Many families in the village rely on remittances from relatives in the United States. Those whose standard of living has been raised by U.S. wages have larger homes made of cement and iron, marked with stars and American flags. The main road in the village is called “Ohio” because of the number of migrants who have found work landscaping in that state.

“It would be best if help can come directly instead of through government because that’s where it gets lost,” Mr. Juárez said against music playing for a nearby ceremony memorializing a member of the community who crossed into the United States and died two years ago. “Politicians don’t know because they don’t come here, to see with their own eyes the needs of the people.”

After meeting with Mr. Giammattei, Ms. Harris met with a group of women who have organized development programs for Indigenous communities, or training for those looking to gain business skills.

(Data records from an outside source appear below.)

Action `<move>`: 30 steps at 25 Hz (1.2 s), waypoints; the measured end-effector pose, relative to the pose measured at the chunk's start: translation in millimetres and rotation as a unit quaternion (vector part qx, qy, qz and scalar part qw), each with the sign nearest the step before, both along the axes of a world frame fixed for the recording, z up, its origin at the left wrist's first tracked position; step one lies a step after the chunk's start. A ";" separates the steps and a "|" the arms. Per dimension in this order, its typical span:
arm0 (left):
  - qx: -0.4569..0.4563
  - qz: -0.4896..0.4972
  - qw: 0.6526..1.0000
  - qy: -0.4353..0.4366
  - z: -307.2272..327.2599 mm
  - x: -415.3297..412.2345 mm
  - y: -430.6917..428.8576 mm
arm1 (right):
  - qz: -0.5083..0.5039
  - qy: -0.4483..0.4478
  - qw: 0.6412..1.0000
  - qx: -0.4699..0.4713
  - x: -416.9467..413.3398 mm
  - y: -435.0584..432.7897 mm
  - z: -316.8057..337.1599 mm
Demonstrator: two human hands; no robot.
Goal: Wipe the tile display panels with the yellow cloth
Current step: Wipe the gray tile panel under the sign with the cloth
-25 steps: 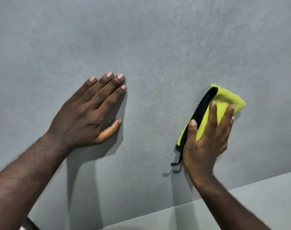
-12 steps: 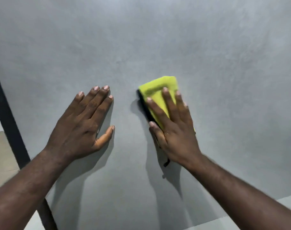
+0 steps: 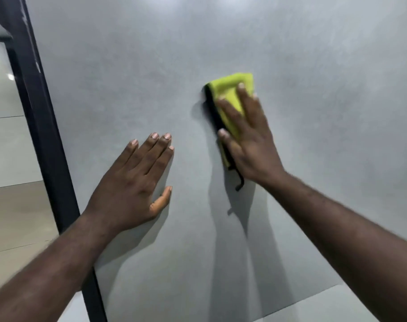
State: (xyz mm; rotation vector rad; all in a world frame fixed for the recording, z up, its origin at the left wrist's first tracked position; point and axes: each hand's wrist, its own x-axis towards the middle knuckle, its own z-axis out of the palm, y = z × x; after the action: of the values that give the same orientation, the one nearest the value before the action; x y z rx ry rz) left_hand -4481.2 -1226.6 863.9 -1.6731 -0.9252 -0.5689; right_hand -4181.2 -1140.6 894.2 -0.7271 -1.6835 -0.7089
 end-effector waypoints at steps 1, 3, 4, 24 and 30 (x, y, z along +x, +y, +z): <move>-0.001 -0.002 1.000 -0.007 -4.5 0.9 1.6 | -0.006 0.118 0.992 -0.035 10.1 8.1 2.7; -0.001 0.001 1.000 -0.017 -15.6 1.6 3.9 | -0.021 0.356 0.925 -0.129 6.6 5.6 -25.6; 0.003 0.002 1.000 -0.022 -21.0 1.9 5.1 | -0.036 0.375 0.914 -0.152 -7.5 -2.2 -46.7; 0.016 -0.013 1.000 0.003 -64.9 11.8 12.0 | 0.048 0.260 0.940 -0.216 -56.1 -39.4 -263.0; 0.007 -0.001 1.000 0.001 -65.8 14.2 11.2 | 0.049 0.377 0.900 -0.214 -27.0 -18.0 -249.2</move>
State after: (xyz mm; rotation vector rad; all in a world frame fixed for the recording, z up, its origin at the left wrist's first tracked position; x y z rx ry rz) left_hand -4467.0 -1215.4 798.1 -1.6620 -0.9167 -0.5741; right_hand -4208.3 -1158.5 645.0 -1.0482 -1.1328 0.0563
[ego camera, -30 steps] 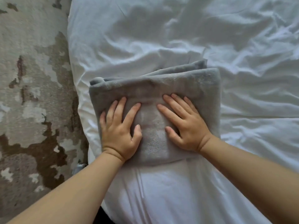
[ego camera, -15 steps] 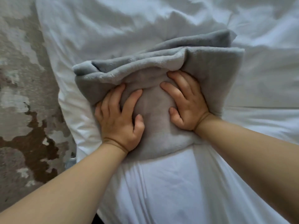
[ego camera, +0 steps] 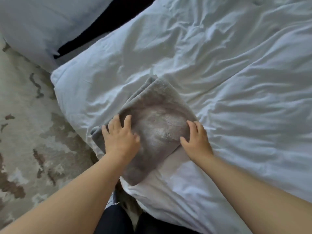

But before that, she acknowledged the symbolic weight of being the first female vice president, and of making Guatemala her first foreign destination in that office. While a group of protesters holding signs opposing Ms. Harris’s visit stood near one entrance of the military airport, a line of families, many of them women, stood along another fence hoping to catch a glimpse of Air Force II as it landed in Guatemala.

“To the extent I can have any impact based on my gender and the fact I am the first, I welcome that,” Ms. Harris said, adding, “You may be the first to do it, but make sure you’re not the last.”

Pedro Pablo Solares contributed reporting from Guatemala City.